Hacker News new | ask | show | jobs
by ricardobeat 844 days ago
Exactly. When they say

> Unlike with prometheus, however, with Wide Events approach we don’t need to worry about cardinality

This is hinting at the hidden reason why not everyone does it. You have to 'worry' about cardinality because Prometheus is pre-aggregating data so you can visualize it fast, and optimizing storage. If you want the same speed on a massive PB-scale data lake, with an infinite amount of unstructured data, and in the cloud instead of your own datacenters, it's gonna cost you a lot, and for most companies it is not a sensible expense.

It does work at smaller scale though, we once had an in-house system like this that worked well. Eventually user events were moved to MixPanel, and everything else to Datadog, metrics/logs/traces + a migration to OpenTel. It took months and added 2-digit monthly bills, and in the end debugging or resolving incidents wasn't much improved over having instant access to events and business metrics. Whoever figures out a system that can do "wide events" in a cost-effective way from startup to unicorn scale will absolutely make a killing.

2 comments

https://victoriametrics.com/ would definitely recommend anyone having performance issues with Prometheus to give VictoriaMetrics a try.
Once you plug long term storage onto your Prometheus, do you really need the main Prometheus instances anymore?

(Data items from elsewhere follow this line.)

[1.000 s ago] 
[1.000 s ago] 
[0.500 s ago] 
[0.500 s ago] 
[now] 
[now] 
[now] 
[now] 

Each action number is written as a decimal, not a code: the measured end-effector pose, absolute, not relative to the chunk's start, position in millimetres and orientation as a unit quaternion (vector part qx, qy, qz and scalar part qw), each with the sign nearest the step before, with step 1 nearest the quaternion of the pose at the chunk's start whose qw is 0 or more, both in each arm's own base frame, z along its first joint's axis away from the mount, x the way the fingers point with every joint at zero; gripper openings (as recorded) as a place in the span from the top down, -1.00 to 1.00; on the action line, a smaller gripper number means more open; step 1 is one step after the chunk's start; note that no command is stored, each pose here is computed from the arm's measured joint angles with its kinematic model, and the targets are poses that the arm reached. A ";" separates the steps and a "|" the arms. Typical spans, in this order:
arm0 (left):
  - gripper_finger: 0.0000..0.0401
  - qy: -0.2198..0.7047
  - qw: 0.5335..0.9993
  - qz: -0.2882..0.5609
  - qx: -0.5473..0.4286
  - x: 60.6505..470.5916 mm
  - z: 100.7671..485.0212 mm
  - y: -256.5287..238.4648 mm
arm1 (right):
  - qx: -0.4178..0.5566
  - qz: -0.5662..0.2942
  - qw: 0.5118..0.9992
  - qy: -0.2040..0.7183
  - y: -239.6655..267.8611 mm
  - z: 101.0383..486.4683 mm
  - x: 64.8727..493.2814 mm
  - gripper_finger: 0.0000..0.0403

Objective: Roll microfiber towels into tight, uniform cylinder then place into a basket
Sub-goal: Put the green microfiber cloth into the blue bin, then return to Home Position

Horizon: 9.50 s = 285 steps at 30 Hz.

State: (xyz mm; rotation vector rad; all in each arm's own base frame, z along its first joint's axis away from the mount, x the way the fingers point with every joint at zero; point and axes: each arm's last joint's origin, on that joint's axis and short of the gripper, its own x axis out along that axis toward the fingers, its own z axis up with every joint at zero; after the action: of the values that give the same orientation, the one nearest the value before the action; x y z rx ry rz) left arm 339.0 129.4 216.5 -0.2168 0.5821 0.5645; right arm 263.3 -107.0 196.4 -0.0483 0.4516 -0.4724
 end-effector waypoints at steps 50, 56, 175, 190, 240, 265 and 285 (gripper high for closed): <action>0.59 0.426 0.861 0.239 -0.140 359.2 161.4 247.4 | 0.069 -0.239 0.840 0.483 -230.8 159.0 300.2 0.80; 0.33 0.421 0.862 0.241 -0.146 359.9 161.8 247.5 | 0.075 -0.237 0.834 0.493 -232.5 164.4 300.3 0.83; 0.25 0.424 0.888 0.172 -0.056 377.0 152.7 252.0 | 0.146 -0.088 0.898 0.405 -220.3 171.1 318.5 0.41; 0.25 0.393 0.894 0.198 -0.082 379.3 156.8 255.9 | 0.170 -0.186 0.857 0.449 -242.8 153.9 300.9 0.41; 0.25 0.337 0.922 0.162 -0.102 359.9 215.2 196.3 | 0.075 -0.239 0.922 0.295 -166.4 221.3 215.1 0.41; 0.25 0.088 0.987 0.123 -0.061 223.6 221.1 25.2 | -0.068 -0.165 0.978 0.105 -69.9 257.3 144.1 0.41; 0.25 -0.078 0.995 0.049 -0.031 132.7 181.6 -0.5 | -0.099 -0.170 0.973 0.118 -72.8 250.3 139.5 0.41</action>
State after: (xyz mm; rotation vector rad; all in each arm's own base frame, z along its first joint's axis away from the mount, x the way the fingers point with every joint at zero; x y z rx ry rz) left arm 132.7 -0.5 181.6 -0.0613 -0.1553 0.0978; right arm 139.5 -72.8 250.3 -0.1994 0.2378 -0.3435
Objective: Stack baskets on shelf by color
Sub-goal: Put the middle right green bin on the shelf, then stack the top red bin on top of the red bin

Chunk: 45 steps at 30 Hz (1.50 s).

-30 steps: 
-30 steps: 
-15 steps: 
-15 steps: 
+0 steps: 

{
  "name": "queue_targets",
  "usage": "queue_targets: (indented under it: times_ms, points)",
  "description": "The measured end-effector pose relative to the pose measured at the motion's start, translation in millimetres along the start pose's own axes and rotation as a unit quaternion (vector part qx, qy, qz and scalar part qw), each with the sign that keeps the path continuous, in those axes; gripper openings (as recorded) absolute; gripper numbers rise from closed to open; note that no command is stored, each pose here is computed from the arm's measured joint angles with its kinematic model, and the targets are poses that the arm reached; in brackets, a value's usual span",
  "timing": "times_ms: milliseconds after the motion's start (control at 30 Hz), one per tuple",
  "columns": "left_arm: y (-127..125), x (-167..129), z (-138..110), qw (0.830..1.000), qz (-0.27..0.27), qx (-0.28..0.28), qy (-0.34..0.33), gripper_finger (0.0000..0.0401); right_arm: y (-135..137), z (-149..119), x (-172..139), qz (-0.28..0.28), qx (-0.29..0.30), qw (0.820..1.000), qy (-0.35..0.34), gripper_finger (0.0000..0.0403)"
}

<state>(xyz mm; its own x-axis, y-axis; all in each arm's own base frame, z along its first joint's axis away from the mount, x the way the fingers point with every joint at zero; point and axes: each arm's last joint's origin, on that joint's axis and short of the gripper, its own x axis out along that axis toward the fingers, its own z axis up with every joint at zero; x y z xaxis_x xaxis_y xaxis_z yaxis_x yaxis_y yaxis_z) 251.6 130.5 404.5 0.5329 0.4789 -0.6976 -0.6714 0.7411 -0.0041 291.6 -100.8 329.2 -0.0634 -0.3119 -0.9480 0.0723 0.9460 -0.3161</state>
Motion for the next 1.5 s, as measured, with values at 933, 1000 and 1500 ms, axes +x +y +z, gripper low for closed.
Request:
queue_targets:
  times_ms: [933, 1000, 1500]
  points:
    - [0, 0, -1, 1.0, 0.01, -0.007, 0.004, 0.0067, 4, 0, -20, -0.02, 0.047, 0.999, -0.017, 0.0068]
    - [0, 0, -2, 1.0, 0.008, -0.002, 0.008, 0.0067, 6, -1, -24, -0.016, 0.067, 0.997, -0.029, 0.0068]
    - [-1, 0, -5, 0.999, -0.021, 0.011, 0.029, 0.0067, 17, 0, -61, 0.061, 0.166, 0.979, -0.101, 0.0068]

Here’s an article about this idea: https://datadrivendrivel.com/posts/rmrfprometheus/

You can substitute the Grafana Agents for OTEL collectors as well.

While Grafana Agent uses less resources than Prometheus, there is more optimized Prometheus-compatible scraper and router exists - vmagent [1]. I'd recommend you giving Grafana Agent and vmagent the same workload and comparing their resource usage.

P.S. Prometheus itself can also act as a lightweight agent, which collects metrics and forwards them to the configured remote storage [2].

[1] https://docs.victoriametrics.com/vmagent/

[2] https://prometheus.io/blog/2021/11/16/agent/

That's just kicking the can over to an object storage API instead of managing disks.
And comes with all the downsides of Prometheus as well
Could you pelase elaborate more on "comes with all the downsides of Prometheus"?
Or, you can use Thanos, the de-facto standard with the biggest OSS community.
Thanos/Mimir community doesn't help to resolve configuration routine or even bigger resource consumption for a huge setup.
Bigger resource consumption of what exactly? Leaf Prometheus instances or the Thanos/Mimir stack compared to VictoriaMetrics? Have you seen a large scale migration between the two, with actual numbers?
A few of interesting real-world large-scale migrations are highlighted at https://docs.victoriametrics.com/casestudies/
Not everything emits wide events. Maybe you can get the entire application layer like that, but there is also value in logs and metrics emitted from the rest of the infra stack.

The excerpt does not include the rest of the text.